DeMont Conner was behind bars in a maximum security prison in central Oahu in 1987. He had been convicted of attempted murder, kidnaping and robbery. Before he could meet with a religious counselor, he was told that he would be strip searched.

Conner complained loudly and shouted curses at the guards. For this he was called before a prison board and charged with misconduct.

Though he had a chance to rebut the charges, he was not permitted to call witnesses who, he said, could prove his innocence. Afterward, he was put in a special lockup for 30 days.

Conner filed a lawsuit in federal court in Honolulu contending that the confinement violated his right to “liberty” and that the brief hearing did not amount to “due process of law.” He sought damages from Cinda Sandin, the official in charge of the hearing board. Ruling in his favor, the 9th Circuit Court agreed that the inmate “had a liberty interest, protected by the 14th Amendment, in not being arbitrarily placed in disciplinary segregation.”

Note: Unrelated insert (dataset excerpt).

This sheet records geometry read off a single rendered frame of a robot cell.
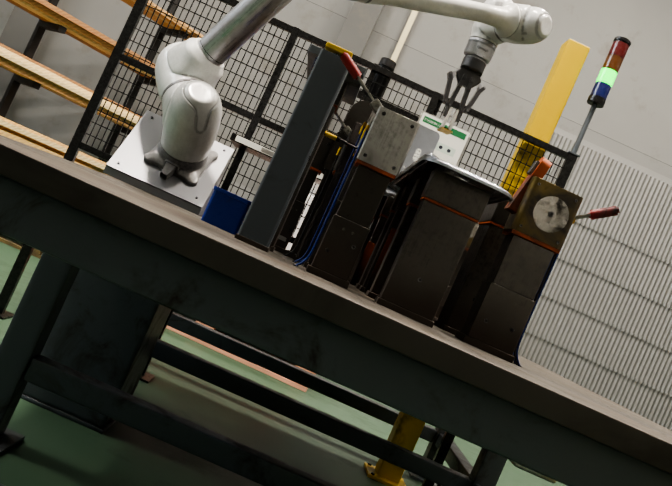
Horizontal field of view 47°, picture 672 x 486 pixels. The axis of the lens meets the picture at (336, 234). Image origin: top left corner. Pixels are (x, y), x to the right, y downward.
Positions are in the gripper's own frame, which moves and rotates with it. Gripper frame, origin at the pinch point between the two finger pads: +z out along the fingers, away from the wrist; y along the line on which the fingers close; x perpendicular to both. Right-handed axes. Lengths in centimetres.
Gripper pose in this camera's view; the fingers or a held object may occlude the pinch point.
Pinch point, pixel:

Disagreeing in the case (Sandin vs. Conner, 93-1911), Rehnquist said that routine restrictions on prisoners, even “punitive” actions for misconduct, do not trigger a constitutional right. Such claims in lawsuits should be dismissed without a hearing, he said in an opinion joined by Justices Sandra Day O’Connor, Antonin Scalia, Anthony M. Kennedy and Clarence Thomas.